**Activity:** Within the listing below, please copy exactly the lines between the line holding "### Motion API" and the line holding "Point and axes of", inclusive.

[[ Supplied records, beginning ]]

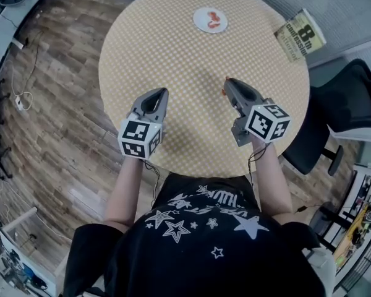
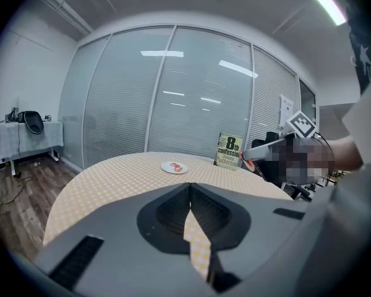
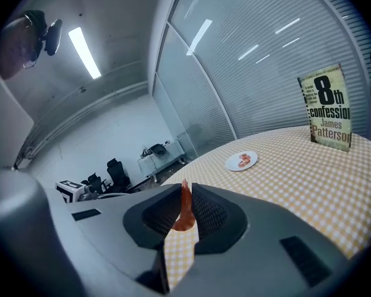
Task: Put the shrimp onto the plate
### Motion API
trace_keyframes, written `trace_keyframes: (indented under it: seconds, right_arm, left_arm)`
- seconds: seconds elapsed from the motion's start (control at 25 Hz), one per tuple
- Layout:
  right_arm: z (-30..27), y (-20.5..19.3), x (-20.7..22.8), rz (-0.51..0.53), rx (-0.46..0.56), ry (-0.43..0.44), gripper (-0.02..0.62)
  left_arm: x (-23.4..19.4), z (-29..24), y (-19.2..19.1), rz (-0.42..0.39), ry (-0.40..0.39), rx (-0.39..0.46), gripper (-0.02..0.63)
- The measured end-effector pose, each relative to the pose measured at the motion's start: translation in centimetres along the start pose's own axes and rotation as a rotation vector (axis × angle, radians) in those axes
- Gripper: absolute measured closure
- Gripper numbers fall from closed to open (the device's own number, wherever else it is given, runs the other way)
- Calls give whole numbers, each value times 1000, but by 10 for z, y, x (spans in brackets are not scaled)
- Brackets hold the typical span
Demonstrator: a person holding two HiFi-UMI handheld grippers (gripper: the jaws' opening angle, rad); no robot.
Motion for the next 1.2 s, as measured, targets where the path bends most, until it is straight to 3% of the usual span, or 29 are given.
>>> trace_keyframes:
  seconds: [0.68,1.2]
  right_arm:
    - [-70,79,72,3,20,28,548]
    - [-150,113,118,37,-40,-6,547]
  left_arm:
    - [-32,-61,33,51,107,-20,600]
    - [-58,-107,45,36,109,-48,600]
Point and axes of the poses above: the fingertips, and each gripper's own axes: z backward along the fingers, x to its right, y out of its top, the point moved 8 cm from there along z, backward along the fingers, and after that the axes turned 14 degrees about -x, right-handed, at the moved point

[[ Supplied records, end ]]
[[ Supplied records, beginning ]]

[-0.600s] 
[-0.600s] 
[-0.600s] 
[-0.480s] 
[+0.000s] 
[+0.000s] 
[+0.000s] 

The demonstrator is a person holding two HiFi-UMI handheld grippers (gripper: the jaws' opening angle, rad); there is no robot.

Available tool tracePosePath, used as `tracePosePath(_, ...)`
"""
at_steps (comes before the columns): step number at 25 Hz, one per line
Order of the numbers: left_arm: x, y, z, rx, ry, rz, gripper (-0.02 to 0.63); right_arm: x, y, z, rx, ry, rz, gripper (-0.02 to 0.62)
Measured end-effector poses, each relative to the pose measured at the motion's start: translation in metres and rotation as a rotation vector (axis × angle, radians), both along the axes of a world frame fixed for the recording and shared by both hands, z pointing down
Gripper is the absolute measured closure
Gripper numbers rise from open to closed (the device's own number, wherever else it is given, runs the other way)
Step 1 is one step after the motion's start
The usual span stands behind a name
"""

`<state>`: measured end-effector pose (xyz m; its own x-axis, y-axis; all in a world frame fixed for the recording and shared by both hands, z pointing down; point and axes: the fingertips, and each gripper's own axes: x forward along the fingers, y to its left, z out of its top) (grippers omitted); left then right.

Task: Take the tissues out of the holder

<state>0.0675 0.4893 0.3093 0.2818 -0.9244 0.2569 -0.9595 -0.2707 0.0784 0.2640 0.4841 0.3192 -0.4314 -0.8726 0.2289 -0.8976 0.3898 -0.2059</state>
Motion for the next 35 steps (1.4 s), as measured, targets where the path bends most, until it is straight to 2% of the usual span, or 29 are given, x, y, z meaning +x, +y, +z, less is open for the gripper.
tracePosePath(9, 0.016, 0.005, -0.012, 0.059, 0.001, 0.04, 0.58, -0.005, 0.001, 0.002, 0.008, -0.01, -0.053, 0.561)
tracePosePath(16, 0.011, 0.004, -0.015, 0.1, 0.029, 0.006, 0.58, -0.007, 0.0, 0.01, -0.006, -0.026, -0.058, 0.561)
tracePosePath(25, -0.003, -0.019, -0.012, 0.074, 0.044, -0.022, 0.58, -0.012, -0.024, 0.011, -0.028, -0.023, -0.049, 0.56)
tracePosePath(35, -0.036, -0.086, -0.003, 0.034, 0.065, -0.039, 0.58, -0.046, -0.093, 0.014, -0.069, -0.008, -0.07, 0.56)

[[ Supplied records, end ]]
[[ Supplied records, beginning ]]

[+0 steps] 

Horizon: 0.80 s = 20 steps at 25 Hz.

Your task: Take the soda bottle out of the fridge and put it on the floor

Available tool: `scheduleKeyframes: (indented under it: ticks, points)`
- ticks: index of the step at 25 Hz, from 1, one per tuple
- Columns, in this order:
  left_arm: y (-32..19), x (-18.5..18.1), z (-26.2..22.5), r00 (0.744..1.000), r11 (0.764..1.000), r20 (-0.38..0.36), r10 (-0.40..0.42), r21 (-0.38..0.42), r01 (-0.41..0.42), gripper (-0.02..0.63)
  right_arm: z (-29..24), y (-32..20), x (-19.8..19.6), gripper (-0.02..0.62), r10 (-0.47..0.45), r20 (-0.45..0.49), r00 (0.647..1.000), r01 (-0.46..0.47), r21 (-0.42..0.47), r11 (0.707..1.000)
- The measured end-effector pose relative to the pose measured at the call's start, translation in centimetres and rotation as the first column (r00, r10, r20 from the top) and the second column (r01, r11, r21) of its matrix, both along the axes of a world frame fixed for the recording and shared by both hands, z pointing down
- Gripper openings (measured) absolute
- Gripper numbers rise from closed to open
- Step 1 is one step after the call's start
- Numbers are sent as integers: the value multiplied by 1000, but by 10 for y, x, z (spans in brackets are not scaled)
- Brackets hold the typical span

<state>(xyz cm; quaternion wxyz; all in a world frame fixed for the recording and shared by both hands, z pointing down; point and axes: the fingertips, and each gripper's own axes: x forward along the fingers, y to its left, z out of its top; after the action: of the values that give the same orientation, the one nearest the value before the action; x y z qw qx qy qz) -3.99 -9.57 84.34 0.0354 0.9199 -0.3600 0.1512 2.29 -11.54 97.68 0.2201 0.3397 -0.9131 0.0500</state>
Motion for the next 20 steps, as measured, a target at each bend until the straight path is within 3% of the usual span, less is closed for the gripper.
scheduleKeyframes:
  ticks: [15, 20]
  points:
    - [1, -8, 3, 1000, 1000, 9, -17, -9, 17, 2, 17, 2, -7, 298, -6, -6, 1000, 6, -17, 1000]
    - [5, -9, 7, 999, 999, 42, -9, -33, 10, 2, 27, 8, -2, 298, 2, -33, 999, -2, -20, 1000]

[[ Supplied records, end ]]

**Solution:**
### Motion API
trace_keyframes, written `trace_keyframes: (indented under it: seconds, right_arm, left_arm)`
- seconds: seconds elapsed from the motion's start (control at 25 Hz), one per tuple
- Layout:
  right_arm: z (-30..27), y (-20.5..19.3), x (-20.7..22.8), rz (-0.51..0.53), rx (-0.46..0.56), ry (-0.43..0.44), gripper (-0.02..0.62)
  left_arm: x (-23.4..19.4), z (-29..24), y (-19.2..19.1), rz (-0.42..0.39), ry (-0.40..0.39), rx (-0.39..0.46), gripper (-0.02..0.63)
- The measured end-effector pose, each relative to the pose measured at the motion's start: translation in centimetres along the start pose's own axes and rotation as a rotation vector (axis × angle, radians) in those axes
- Gripper: absolute measured closure
- Gripper numbers fall from closed to open (the device's own number, wherever else it is given, runs the other way)
- Calls give whole numbers, each value times 1000, but by 10 for z, y, x (spans in brackets are not scaled)
- Brackets hold the typical span
Demonstrator: a person holding two HiFi-UMI handheld grippers (gripper: the jaws' opening angle, rad); no robot.
Motion for the next 1.2 s, as measured, targets where the path bends most, until it is straight to 3% of the usual span, or 29 are given.
>>> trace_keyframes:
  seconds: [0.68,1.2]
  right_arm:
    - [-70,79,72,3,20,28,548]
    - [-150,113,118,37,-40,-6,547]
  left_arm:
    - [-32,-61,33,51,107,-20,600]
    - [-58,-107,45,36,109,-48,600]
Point and axes of the poses above: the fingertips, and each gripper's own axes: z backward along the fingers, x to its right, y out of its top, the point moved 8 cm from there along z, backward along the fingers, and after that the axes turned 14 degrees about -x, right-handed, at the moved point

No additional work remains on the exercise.